Certo, può essere un grave errore sottovalutare il valore della mossa della Bce. Tra operazioni Tltro, acquisto di covered bond e Abs (pacchetti di prestiti bancari) la Bce può ora procedere a manovre fino a un massimo di mille miliardi nei prossimi due anni, con l’obiettivo esplicito di far arrivare, attraverso il sistema bancario, questi denari alle imprese, specie piccole e medie. Nonostante l’opposizione della Bundesbank è passata la tesi di estendere l’operazione anche a quei paesi, vedi Grecia e Cipro, che non vantano nemmeno un rating BBB- (purché abbiano in corso programmi con il Fmi o l’Ue).



Questi capitali, purché servano a stimolare il credito, possono essere usati in maniera elastica, non è esclusa la possibilità che le banche attingano al Tltro per finanziare l’operazione restituzione del Tfr ai dipendenti. Insomma, come ha sottolineato Draghi, con queste misure la Bce ha completato la manovra espansiva più imponente della sua storia, portando a termine l’opera avviata con due robusti e storici tagli dei tassi.

Ma proprio qui sta la ragione del malessere dei mercati finanziari. La sensazione è che più in là Draghi non potrà andare per un bel po’. L’orizzonte del piano Abs, due anni, sembra fatta apposta per rinviare il più in là possibile il dibattito sul Quantitative easing. Lo stesso Draghi sembra fermo a metà del guado. A differenza di quanto detto fino a pochi mesi fa, il Presidente ha riconosciuto che esiste un problema di inflazione “core”, che va al di là del calo, benefico, dei prezzi dell’energia o della caduta di quelli alimentari.

La discesa dell’inflazione ha anche un’altra causa, sempre più pressante, ovvero la caduta dell’occupazione e di riflesso della possibilità di spesa dei consumatori. Ma, una volta aggiornata la diagnosi, non si passa a una terapia più robusta.

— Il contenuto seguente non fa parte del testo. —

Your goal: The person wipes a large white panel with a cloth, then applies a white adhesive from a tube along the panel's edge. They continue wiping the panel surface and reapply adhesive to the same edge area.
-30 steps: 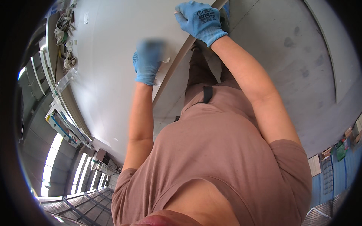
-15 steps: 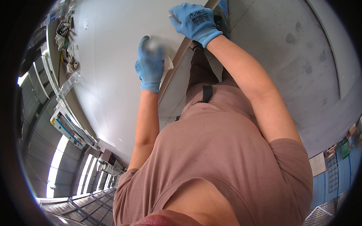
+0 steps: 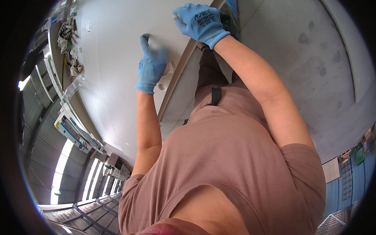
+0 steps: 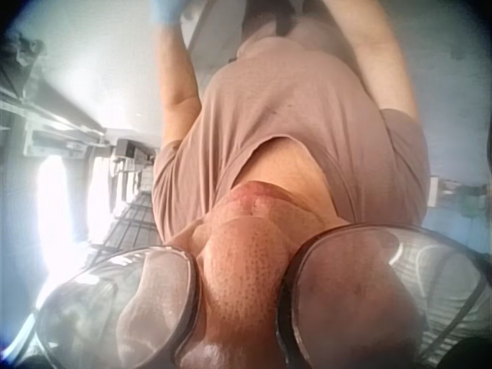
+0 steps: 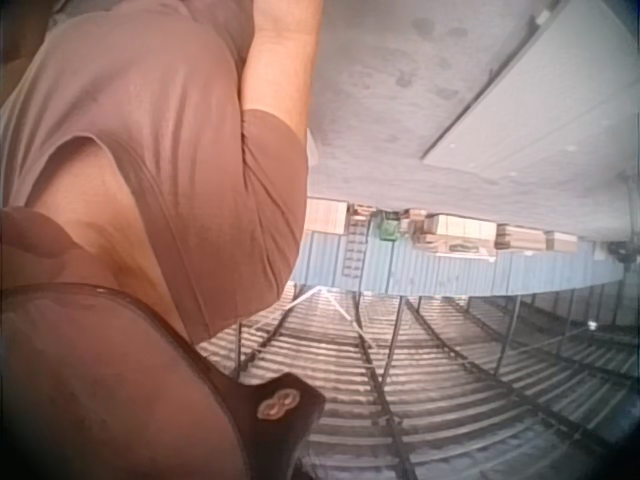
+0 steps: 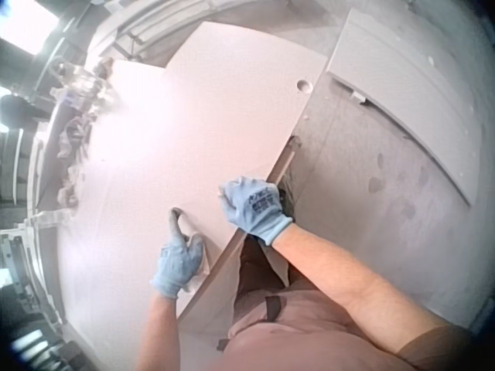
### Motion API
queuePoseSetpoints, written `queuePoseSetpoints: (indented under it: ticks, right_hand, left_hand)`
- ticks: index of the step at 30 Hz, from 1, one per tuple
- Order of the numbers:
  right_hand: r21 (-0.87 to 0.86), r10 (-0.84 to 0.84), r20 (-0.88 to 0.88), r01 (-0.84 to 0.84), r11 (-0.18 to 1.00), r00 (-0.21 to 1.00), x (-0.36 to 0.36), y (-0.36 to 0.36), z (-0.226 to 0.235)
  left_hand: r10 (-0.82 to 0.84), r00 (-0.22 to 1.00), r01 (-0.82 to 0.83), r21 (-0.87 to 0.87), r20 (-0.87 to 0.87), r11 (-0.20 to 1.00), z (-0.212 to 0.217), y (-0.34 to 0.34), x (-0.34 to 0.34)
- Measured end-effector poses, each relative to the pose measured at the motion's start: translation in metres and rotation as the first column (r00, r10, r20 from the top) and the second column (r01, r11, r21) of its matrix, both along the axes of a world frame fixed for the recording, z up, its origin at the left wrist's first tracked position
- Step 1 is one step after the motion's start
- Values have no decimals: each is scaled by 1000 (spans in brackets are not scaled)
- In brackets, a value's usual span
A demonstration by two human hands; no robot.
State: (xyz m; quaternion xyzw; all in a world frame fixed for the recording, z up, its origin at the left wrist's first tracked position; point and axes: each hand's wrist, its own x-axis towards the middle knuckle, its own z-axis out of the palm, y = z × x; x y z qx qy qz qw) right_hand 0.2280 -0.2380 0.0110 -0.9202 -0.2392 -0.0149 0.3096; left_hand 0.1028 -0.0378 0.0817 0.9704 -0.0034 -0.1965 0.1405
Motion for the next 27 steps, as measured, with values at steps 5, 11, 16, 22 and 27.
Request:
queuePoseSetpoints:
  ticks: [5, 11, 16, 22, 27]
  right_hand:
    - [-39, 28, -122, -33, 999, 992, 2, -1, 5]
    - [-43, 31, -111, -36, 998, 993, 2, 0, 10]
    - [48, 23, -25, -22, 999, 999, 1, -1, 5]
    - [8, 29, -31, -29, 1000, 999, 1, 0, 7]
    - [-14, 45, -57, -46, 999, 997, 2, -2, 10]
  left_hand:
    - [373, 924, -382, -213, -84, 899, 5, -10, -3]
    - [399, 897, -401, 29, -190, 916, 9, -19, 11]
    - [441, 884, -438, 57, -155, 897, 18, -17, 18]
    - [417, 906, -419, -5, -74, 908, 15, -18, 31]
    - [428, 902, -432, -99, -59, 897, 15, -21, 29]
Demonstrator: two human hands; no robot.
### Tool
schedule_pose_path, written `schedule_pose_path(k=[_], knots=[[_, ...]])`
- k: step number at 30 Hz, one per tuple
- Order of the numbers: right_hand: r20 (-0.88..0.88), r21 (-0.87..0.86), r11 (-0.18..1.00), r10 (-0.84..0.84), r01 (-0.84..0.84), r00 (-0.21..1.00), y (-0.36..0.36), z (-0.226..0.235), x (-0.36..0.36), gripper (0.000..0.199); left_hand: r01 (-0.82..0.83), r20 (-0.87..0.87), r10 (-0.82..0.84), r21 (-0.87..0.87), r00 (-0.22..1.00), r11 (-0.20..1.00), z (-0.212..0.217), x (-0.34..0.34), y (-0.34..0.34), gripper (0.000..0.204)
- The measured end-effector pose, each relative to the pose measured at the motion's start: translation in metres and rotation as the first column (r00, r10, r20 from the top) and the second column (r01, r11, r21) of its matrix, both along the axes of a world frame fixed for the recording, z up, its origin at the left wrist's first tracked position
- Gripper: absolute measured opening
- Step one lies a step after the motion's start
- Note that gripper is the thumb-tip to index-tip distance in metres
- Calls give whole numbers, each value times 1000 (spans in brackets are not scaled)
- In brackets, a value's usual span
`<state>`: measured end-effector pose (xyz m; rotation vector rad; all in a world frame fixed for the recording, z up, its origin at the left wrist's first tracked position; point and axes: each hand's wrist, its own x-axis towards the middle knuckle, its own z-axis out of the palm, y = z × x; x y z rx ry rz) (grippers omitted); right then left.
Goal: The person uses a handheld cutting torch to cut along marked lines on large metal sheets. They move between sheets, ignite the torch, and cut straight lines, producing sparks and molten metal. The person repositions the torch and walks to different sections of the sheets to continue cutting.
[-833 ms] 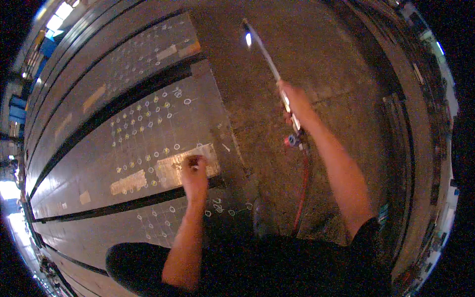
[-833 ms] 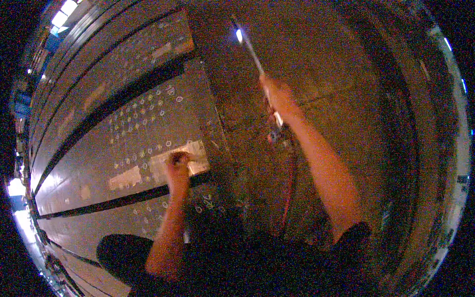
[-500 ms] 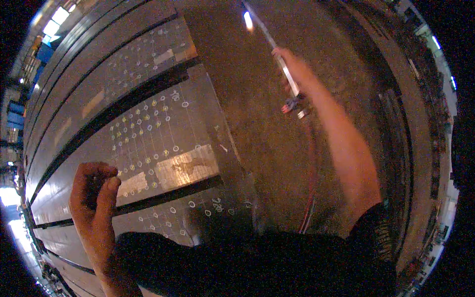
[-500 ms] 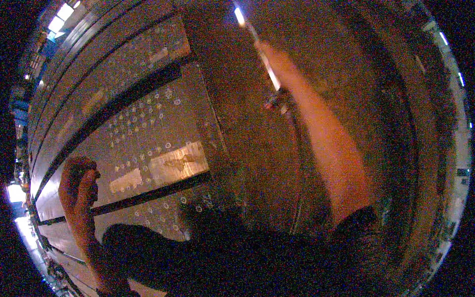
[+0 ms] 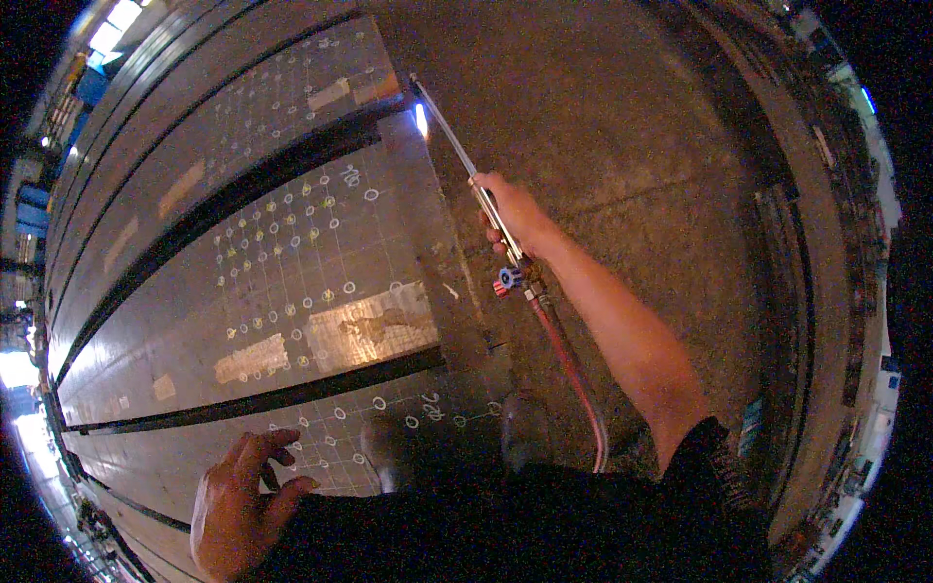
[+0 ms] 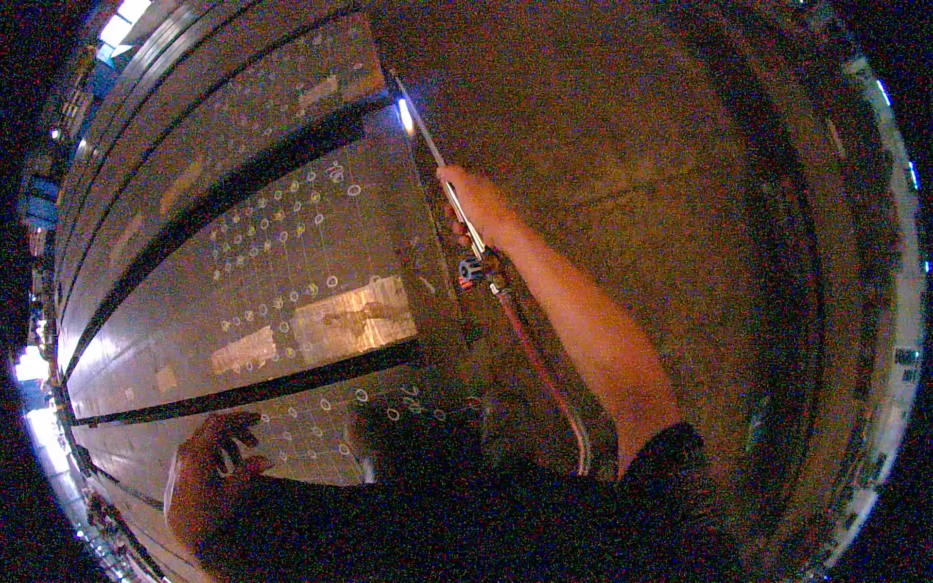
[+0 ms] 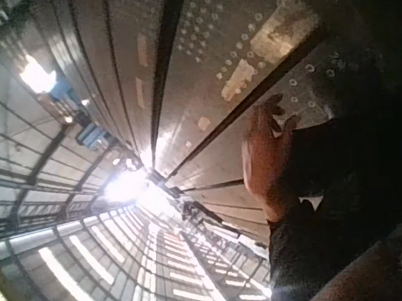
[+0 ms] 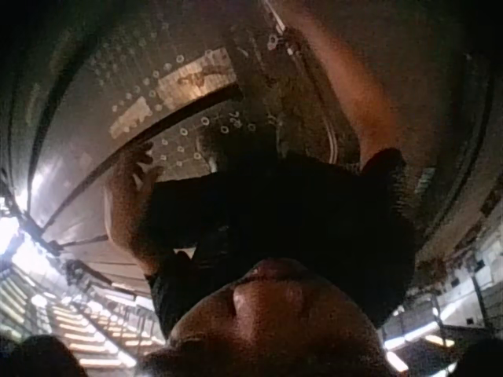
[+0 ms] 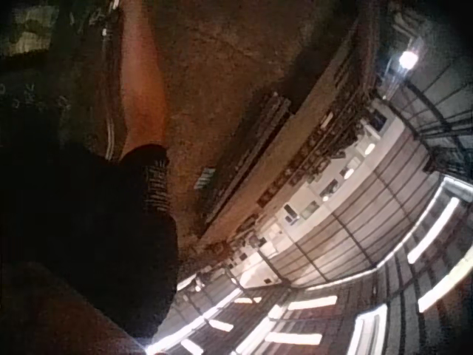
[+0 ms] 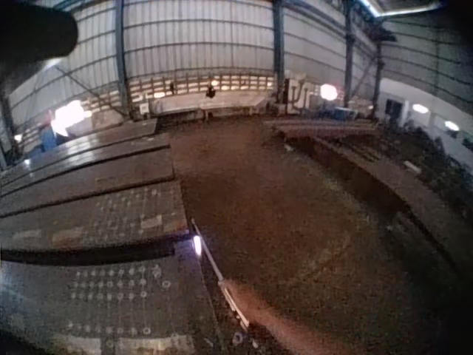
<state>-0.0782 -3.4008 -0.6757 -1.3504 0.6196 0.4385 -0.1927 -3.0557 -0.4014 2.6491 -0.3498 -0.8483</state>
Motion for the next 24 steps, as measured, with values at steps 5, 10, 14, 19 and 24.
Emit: schedule_pose_path(k=[5, 10, 14, 19, 24], knots=[[8, 13, 1000, 25, -25, 1000, 2, -11, -1, 44, 47, -13, -47, 19, 999, 999, -8, 4, 1, 44], [-16, 18, 1000, 10, -9, 1000, 7, -14, -12, 44, 5, 33, -6, 44, 999, 999, -20, -2, 3, 48], [-30, 53, 999, -2, 4, 1000, 8, -14, -15, 44, -7, 3, 7, 74, 1000, 997, -23, 0, 5, 48], [-48, 77, 997, -16, 19, 999, 11, -12, -23, 43, -22, -43, 24, 58, 999, 998, -20, 2, 6, 47], [-32, 78, 997, -2, 5, 999, 14, -13, -23, 42, 5, -2, -5, 58, 1000, 998, -21, -2, 5, 47]])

L’inflazione, a medio termine, si riporterà poco sotto il 2%, ritiene il presidente della Bce. Nel frattempo, le speranze di crescita restano affidate a una ripresa delle esportazioni mentre si fa poco o nulla sul fronte della domanda. La Bce continua, al contrario, a raccomandare l’azione sull’offerta, vedi le riforme, particolarmente urgenti in Italia. Con una forte preoccupazione, appena mascherata, di fronte alla presa di posizione di Parigi, che intende rimettere in discussione la fiscal policy predicata da Bruxelles su input di Angela Merkel.

Non è facile capire fin dove arrivino le convinzioni di Draghi e dove, invece, prevalga la necessità di piegarsi alla realpolitik per evitare strappi catastrofici. I margini di manovra con Berlino sono molto ridotti: Angela Merkel deve fare i conti con una destra molto aggressiva, condizionata sempre di più dagli euroscettici. L’industria, intanto, sta accelerando gli investimenti in Usa, favorita dal costo dell’energia (meno della metà). In Francia, la levata di scudi contro l’austerità ha il sapore, tradivo, di una mossa per evitare una disfatta elettorale che potrebbe consegnare Parigi a una maggioranza antieuro. “Capisco l’ostilità della gente – commenta Draghi – ci sono ragioni per nutrire sentimenti antieuro. Ma è ingiusto scaricare sulla monete responsabilità che non ha. La realtà è che certe riforme vanno fatte, il più in fretta possibile. Con o senza l’euro. Anzi, senza la moneta unica tutto sarebbe più difficile e doloroso”.

Difficile però tradurre queste parole di buon senso in un messaggio popolare, con un qualche valore politico. Difficile che ci riesca un banchiere accusato da circoli influenti, se non egemoni, di Berlino di voler trasformare la Bce in una bad bank, pur con operazioni soft, probabilmente insufficienti a raggiungere l’obiettivo di riportare l’Europa sui binari della crescita. Almeno così, con l’abituale brutalità, la pensano i mercati.

Finora le quotazioni dei titoli obbligazionari e delle azioni italiane incorporavano l’attesa di un paracadute rappresentato dai futuri acquisti della banca centrale, in linea con quanto è avvenuto in Usa o in Giappone. Ora questo fattore è venuto meno. E i grandi investitori preparano le valigie, Torneranno, se torneranno, quando rivedranno prezzi stracciati oppure se Francoforte aprirà finalmente il dossier Qe.